- **About this exercise**
In the data that follows, find each line containing "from" and copy it.

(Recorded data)
########

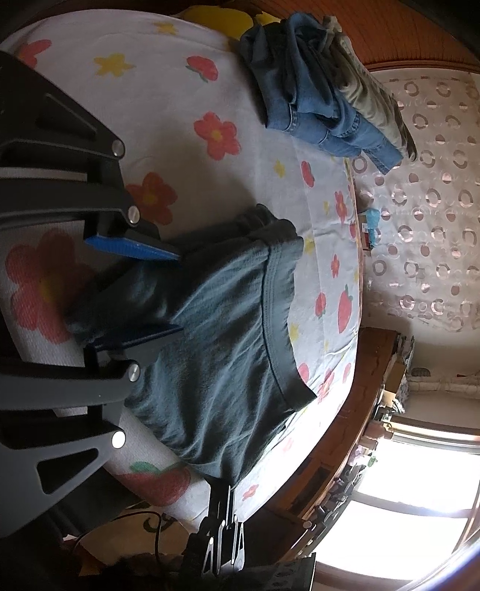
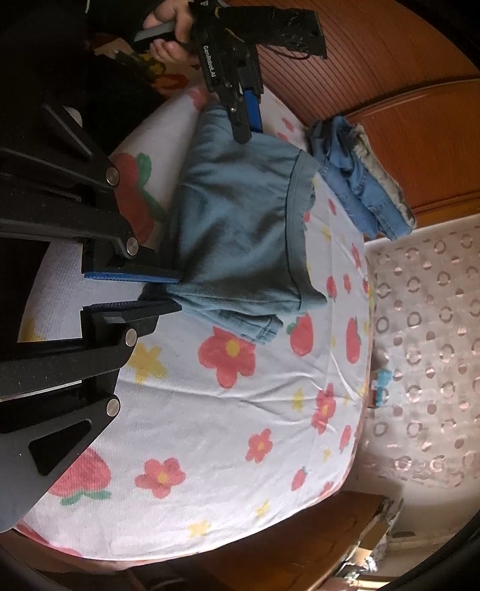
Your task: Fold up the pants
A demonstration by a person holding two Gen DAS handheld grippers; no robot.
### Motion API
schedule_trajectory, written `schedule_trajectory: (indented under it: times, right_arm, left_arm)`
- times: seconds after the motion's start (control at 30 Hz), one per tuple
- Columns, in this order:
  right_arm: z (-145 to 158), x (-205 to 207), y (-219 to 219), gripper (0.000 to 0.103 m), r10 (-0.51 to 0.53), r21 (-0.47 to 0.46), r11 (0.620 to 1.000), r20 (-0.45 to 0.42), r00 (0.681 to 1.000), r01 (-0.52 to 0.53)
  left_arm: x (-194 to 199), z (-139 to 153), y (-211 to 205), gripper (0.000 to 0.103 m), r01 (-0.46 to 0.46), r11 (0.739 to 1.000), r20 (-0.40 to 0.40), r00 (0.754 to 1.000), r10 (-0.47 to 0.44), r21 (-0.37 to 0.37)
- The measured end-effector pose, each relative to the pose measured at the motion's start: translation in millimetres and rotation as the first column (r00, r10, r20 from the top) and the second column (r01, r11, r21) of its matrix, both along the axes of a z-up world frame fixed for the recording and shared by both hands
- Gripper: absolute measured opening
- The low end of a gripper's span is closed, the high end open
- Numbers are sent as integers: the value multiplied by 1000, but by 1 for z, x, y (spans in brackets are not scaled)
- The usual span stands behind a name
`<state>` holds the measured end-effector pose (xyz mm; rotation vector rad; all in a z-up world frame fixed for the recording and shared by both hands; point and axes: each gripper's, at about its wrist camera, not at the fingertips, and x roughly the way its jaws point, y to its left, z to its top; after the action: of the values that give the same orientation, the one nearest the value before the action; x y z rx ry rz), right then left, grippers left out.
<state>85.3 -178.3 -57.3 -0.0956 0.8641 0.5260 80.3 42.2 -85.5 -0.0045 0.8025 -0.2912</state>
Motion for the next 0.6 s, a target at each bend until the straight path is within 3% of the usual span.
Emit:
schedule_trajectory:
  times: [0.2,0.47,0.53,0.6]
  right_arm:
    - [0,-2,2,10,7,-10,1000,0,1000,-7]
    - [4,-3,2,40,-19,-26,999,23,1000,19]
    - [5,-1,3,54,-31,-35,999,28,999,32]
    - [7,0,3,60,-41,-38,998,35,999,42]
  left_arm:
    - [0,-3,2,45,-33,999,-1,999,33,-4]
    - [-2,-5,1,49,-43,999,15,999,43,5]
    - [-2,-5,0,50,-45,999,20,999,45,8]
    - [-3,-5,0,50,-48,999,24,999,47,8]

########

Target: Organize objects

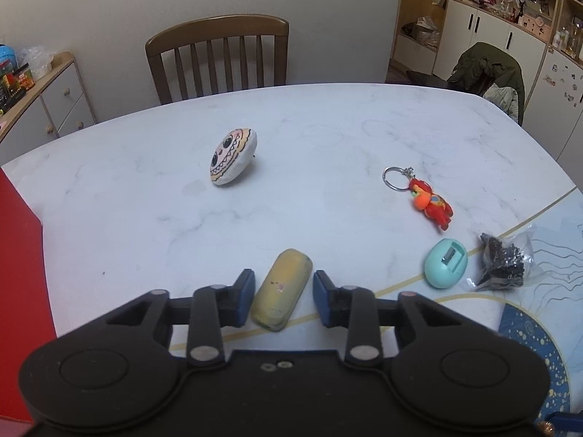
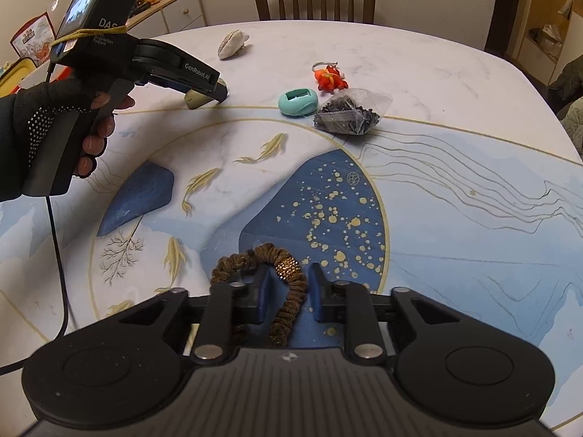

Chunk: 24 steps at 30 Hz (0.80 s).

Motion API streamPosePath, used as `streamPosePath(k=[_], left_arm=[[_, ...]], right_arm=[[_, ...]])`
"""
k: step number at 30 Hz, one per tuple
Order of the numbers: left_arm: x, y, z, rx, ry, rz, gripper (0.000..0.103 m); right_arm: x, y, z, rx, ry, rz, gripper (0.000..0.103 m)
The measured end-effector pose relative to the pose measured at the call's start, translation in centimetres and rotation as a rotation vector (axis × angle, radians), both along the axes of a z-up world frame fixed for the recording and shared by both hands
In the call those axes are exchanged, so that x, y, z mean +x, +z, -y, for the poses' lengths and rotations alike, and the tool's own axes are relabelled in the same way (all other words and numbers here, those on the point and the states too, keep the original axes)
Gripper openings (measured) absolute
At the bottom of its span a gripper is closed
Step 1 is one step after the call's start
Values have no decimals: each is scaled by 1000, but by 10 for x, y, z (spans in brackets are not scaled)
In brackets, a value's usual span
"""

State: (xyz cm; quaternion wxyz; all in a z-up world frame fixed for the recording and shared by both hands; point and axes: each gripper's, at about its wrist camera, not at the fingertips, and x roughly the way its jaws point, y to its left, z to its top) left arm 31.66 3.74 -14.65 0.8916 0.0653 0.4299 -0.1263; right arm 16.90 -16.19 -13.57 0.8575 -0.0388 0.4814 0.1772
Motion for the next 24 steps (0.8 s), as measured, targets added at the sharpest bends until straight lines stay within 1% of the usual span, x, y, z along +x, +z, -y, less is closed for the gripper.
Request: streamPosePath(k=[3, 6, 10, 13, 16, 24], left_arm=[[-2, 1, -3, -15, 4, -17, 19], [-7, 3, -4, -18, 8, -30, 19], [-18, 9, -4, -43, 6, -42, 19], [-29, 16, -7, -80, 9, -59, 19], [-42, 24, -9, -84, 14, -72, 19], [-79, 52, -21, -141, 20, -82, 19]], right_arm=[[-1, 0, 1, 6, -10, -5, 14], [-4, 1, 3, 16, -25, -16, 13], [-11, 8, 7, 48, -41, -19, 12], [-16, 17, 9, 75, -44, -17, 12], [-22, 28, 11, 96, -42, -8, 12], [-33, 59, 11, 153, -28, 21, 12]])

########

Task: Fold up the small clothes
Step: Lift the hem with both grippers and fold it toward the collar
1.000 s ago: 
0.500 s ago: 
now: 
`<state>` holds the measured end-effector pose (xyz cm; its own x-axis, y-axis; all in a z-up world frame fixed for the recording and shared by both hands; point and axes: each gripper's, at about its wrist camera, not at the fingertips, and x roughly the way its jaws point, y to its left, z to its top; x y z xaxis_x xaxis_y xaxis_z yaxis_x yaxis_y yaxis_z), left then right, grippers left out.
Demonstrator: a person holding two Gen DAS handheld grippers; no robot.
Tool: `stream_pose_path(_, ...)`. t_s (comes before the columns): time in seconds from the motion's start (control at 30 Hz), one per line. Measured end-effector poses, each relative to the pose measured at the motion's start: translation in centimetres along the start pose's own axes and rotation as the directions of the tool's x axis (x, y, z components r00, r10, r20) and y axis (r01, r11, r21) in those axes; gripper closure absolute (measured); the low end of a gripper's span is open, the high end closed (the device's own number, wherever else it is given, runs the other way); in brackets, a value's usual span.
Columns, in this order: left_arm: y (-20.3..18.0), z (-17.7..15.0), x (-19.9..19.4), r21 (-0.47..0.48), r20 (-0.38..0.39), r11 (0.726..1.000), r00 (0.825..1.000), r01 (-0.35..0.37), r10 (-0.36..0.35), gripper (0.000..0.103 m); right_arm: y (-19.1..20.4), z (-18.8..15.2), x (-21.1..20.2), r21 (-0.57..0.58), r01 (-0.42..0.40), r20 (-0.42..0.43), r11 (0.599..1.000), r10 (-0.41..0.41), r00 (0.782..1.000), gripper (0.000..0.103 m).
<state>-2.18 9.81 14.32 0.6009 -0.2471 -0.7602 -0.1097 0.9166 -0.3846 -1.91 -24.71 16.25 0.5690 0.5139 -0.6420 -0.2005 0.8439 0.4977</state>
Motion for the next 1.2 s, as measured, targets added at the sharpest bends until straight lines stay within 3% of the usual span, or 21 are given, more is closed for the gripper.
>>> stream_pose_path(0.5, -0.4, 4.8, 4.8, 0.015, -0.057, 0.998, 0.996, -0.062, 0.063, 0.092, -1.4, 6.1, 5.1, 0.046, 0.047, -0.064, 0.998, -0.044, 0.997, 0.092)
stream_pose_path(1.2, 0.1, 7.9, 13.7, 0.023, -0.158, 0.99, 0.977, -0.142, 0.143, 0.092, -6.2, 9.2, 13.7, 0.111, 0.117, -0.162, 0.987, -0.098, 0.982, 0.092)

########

- **Written response**
- The measured end-effector pose, each relative to the pose measured at the motion's start: translation in millimetres and rotation as the first column (r00, r10, r20 from the top) and the second column (r01, r11, r21) of its matrix, both along the axes of a z-up world frame fixed for the recording and shared by both hands
Tool: `stream_pose_path(_, ...)`. t_s (comes before the columns): time in seconds from the motion's start (control at 30 Hz), one per line. Measured end-effector poses, each relative to the pose measured at the motion's start: translation in centimetres along the start pose's own axes and rotation as the directions of the tool's x axis (x, y, z components r00, r10, r20) and y axis (r01, r11, r21) in those axes; gripper closure absolute (measured); the low end of a gripper's span is open, the high end closed (the device's own number, wherever else it is given, runs the other way); in brackets, a value's usual span.

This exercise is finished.